§ GOAL OF THE EXERCISE
Go to the line below containing "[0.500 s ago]" and print exactly from there through the line containing "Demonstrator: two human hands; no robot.", both included. Print nothing else.
==== COLLECTED MATERIAL ====
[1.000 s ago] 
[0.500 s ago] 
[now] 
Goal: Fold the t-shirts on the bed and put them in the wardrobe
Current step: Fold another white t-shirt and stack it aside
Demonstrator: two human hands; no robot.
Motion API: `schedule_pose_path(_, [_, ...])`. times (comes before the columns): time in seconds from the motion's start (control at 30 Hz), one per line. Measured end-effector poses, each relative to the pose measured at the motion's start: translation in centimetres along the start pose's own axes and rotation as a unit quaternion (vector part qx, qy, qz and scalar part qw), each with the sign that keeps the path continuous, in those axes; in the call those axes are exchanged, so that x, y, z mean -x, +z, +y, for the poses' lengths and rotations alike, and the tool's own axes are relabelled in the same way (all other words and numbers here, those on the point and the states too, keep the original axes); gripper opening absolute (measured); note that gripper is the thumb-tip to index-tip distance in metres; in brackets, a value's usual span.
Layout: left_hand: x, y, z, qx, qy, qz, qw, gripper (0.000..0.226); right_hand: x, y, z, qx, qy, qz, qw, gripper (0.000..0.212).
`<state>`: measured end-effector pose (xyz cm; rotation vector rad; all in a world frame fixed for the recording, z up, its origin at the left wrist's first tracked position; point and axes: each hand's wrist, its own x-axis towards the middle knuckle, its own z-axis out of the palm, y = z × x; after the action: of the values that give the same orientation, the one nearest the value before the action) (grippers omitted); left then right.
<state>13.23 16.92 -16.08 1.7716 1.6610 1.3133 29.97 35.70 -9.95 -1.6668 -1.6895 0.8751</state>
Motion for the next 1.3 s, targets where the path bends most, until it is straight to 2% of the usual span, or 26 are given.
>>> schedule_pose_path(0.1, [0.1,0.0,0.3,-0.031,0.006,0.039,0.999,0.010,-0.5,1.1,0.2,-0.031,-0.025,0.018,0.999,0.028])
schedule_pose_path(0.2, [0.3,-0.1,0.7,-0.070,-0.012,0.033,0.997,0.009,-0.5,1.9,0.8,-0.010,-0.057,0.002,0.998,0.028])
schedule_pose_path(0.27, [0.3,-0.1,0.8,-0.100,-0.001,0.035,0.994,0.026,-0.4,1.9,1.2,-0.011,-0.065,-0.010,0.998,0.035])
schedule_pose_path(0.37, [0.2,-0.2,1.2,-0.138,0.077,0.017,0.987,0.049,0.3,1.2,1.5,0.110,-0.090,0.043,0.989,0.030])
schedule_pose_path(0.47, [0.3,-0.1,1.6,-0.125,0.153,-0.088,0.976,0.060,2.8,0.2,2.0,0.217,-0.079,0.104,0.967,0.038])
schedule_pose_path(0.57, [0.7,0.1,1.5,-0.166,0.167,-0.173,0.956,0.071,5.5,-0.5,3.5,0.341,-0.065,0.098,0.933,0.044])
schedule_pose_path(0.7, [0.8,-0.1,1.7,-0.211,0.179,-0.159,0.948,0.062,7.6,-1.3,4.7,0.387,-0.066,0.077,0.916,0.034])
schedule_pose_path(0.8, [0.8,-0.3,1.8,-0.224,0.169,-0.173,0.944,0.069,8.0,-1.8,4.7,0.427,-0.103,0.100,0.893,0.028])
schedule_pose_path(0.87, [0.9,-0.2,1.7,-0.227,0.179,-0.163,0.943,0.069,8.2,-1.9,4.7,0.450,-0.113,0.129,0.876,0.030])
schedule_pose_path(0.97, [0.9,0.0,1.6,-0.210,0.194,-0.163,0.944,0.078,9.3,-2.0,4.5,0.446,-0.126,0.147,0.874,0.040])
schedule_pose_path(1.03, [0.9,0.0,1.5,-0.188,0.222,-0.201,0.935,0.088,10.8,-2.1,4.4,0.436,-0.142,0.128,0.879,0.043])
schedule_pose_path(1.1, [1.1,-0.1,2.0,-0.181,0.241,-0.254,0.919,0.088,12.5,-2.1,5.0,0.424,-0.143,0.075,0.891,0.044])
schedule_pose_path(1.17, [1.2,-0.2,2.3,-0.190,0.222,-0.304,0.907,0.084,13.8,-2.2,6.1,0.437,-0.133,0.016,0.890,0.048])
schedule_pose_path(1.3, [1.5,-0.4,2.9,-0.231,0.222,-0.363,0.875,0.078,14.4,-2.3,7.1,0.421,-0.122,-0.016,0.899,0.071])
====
§ WRITTEN RESPONSE
[0.500 s ago] 
[now] 
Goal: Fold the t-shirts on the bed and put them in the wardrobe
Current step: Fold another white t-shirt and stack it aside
Demonstrator: two human hands; no robot.

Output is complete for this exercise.